Baru: Jetzt mal wieder Klassenkampf

Drogenprobleme, Kindesmissbrauch, Zwangsverheiratung: Kein noch so politisches oder existenzielles Thema ist dem Comic fremd. Bleischwerer Ernst tobt sich mitunter in den Bildergeschichten aus – aber nur wenige Zeichner verstehen ihn so mit den komischen Seiten des Genres zu verbinden wie Baru. Dem 1947 geborenen Hervé Barulea, wie er im wirklichen Leben heißt, ist nichts Menschliches fremd. Seine Geschichten handeln von den Zukurzgekommenen und Abgeschriebenen, den Gehassten und Geschassten. Und sie zeigen dieses abwegige Personal in seiner ganzen Anmut und Würde, in seinem verzweifelt-stolzen Eigensinn: eine anrührende Tristesse und Majestät zugleich.

Baru beschönigt nichts. Seine Comics zeigen den Klassenkampf. Sehr gut lässt sich das jetzt in einem Band mit frühen Kurzgeschichten sehen: „Schönes Neues Jahr“ (Edition 52, Wuppertal). In den mit energischen Strichen gezeichneten Miniaturen arbeitet sich der Künstler entschlossen an sein großes, in den 1980ern für den Comic allerdings noch ungewöhnliches Sujet heran: die Milieustudie, die Sozialreportage – gewürzt mit viel Action und Komik.

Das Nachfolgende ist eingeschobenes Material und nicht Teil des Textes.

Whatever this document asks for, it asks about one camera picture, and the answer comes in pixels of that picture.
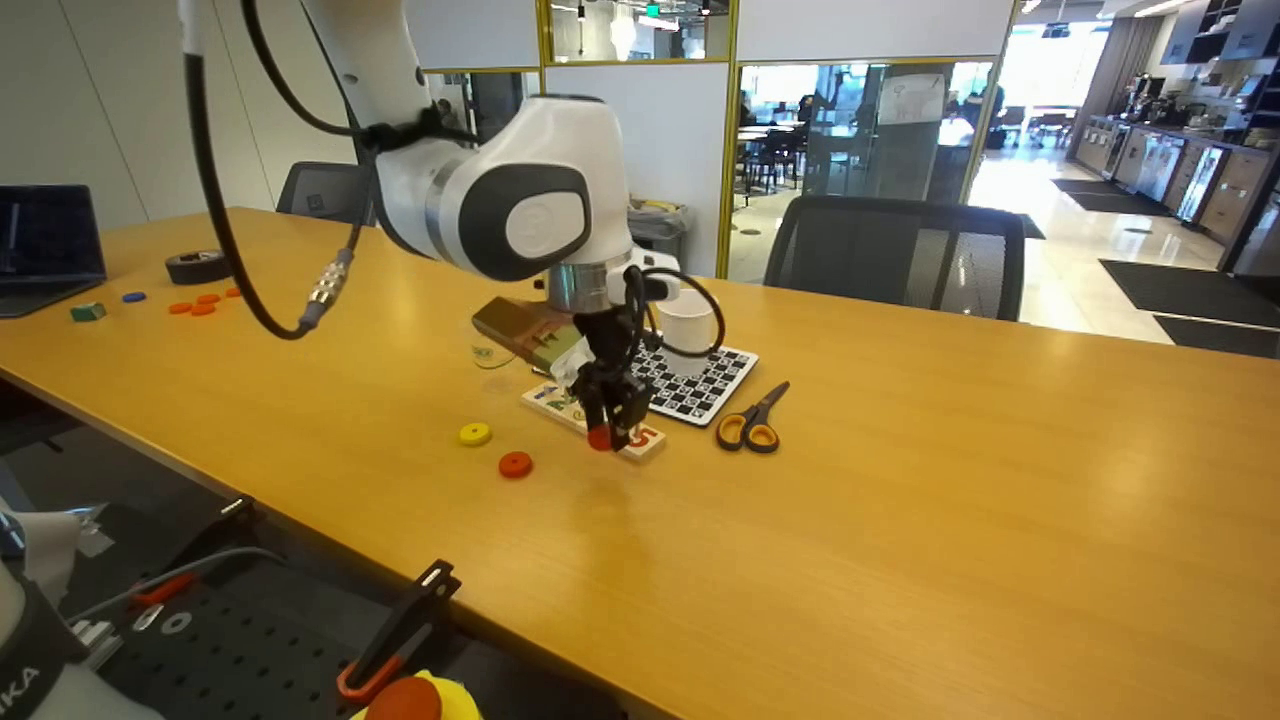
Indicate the black bracket bar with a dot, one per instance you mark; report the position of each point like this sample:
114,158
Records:
222,524

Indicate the green token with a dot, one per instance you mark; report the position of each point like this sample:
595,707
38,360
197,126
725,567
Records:
89,314

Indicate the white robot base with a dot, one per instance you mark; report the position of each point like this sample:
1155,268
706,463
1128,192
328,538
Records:
42,680

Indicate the orange round token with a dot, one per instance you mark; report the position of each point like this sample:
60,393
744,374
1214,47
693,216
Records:
602,439
205,305
181,310
514,466
232,291

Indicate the small orange tool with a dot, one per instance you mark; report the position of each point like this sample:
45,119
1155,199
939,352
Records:
163,591

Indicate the blue token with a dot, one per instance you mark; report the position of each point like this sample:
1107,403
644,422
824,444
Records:
132,298

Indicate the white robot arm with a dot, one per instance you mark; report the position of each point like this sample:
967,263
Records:
443,201

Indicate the kitchen counter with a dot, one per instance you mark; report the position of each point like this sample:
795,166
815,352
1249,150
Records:
1173,166

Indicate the grey office chair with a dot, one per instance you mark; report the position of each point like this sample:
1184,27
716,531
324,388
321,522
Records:
314,192

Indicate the black white checkerboard card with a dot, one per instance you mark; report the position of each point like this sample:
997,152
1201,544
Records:
693,387

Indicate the white overhead panel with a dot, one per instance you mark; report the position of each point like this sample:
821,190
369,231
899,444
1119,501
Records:
865,27

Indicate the black floor mat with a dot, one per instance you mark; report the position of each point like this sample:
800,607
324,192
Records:
1221,333
1107,199
1184,286

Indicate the black orange clamp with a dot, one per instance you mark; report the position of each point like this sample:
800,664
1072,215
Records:
401,632

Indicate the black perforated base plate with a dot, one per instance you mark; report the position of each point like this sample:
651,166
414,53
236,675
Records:
253,654

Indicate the wooden number puzzle board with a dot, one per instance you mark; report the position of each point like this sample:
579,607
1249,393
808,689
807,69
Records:
553,406

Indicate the yellow frame post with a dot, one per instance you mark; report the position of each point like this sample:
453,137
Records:
730,163

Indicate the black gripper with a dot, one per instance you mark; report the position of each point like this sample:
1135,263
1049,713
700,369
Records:
611,351

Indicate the yellow orange toy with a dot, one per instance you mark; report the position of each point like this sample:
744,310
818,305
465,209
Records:
444,699

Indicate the yellow round token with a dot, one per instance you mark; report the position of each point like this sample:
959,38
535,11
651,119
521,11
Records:
473,433

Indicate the black mesh office chair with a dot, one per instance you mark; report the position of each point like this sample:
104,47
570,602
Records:
852,255

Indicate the white paper sign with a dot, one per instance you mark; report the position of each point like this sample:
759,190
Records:
915,96

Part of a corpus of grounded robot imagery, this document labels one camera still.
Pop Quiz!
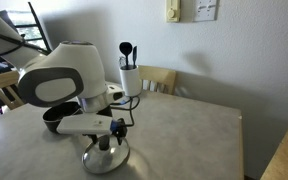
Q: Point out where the white light switch plate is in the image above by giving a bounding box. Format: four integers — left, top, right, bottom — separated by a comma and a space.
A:
193, 0, 218, 23

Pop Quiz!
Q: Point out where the beige wall thermostat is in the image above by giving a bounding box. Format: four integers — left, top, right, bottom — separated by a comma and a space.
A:
165, 0, 182, 24

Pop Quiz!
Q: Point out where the black camera cable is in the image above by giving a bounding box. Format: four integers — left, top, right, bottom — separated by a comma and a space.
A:
109, 95, 141, 128

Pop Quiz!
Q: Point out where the round glass pot lid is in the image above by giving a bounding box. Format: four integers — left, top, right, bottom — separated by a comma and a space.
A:
81, 134, 131, 175

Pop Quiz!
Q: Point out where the wire whisk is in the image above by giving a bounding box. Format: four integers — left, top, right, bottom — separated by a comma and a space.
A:
118, 56, 127, 70

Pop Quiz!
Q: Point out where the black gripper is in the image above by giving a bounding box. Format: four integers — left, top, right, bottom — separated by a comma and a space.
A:
86, 105, 128, 146

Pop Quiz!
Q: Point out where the black plastic ladle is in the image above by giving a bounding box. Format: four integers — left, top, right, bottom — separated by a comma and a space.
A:
118, 41, 134, 70

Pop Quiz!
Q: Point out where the black metal stand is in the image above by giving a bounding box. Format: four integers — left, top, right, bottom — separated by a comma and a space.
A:
27, 1, 54, 52

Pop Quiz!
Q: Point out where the wooden counter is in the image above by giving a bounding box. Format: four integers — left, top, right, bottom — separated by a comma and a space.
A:
259, 102, 288, 180

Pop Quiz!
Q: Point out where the wooden slat-back chair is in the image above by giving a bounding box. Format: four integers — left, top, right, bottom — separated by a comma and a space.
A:
0, 70, 26, 111
137, 64, 178, 96

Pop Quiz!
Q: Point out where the black plastic spatula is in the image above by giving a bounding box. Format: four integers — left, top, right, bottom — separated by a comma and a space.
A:
131, 45, 139, 69

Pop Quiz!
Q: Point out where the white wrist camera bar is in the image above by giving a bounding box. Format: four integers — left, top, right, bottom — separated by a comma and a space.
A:
56, 114, 114, 136

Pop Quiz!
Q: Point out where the white utensil holder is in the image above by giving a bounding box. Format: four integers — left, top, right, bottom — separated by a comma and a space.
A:
119, 65, 143, 98

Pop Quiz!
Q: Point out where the black pot with handle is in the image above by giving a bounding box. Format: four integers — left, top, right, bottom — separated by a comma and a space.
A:
42, 101, 84, 134

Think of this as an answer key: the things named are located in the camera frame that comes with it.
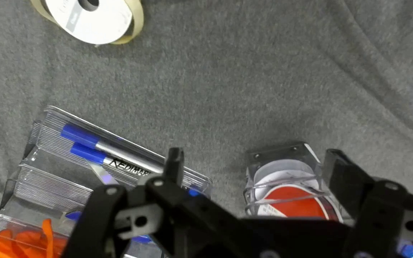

Das ist immer auch beste Unterhaltung. Baru will den Leser für sein Thema gewinnen und geizt nicht mit Schauwerten: Autojagden, Schlägereien und Schießereien. Und wie selbstverständlich geht es hier um Sex, Drogen und Gangster, aber auch den Überwachungsstaat, Rechtsextremismus und korrupte Polizisten. Baru zeigt uns in den zwischen den 1980er und 1990ern entstandenen Geschichten seine düstere Vision von der näheren Zukunft und zeichnet ein präzises Bild von der gereizten Stimmung, die sich erst 2005 als dreiwöchiger Aufstand in den französischen Vorstädten entladen sollte.

Baru ist ein Romantiker

In seinen frühen Arbeiten ist schon Barus große Fähigkeit zur Empathie zu bemerken: Er verrät seine Figuren nicht und gibt sie niemals der Lächerlichkeit preis. Meisterhaft sollte er das später in seiner Kleinkriminellen-Groteske „Elende Helden“ (2009) umsetzen oder in dem Comic „Hau die Bässe rein, Bruno“ (2011), der ebenfalls im Gauner-Milieu spielt und sich äußerst beherzt der Papierlosen annimmt.

Doch Baru kann auch anders. Gerade sind „Die Sputnik-Jahre“ neu aufgelegt worden (Reprodukt, Berlin). Die Geschichte spielt in einem lothringischen Industriestädtchen, Baru ist in einem solchen aufgewachsen, und erzählt eine Art klassenkämpferisch gewendeten „Krieg der Knöpfe“. Zurück ins Jahr 1957: Die Sowjetunion schickt gerade eine piepsende Metallkugel um den Globus, doch der kleine Igor interessiert sich nur fürs Indianer- und Fußballspiel und ansonsten dafür, wie er die Jungs aus der ärmeren Unterstadt besiegen kann. Dann aber findet er Sprengstoff und will eine Mondrakete wie aus „Tim und Struppi“ bauen …

Gewiss trägt diese Geschichte autobiografische Züge. Vor allem aber ist sie ein Beispiel dafür, wie hervorragend sich ein Comic auch als kindgerechtes Medium für politische und historische Themen eignet – ohne Anbiederei ans jugendliche Publikum. Auch hier verzichtet Baru nicht auf die dichte Beschreibung sozialer Verhältnisse. Darüber hinaus sind „Die Sputnik-Jahre“ ein beeindruckendes Exempel seiner Erzähl- und Zeichenkunst. Baru, der Autodidakt, schafft mit wenigen Strichen und einem bedachten wie kräftigen Farbeinsatz das stimmige Panorama einer längst untergegangen – fortschrittsgläubigen – Industrieepoche.

Dabei nimmt er auch den kommunistischen Proletenkult auf die Schippe. Doch zum Schluss der Geschichte vereinen sich die Kinder aus der Ober- und der Unterstadt und vermöbeln die in Kompaniestärke angerückte, doch immer nur den Kapitalinteressen dienende Gendarmerie. Baru ist ein Romantiker. Und was für einer.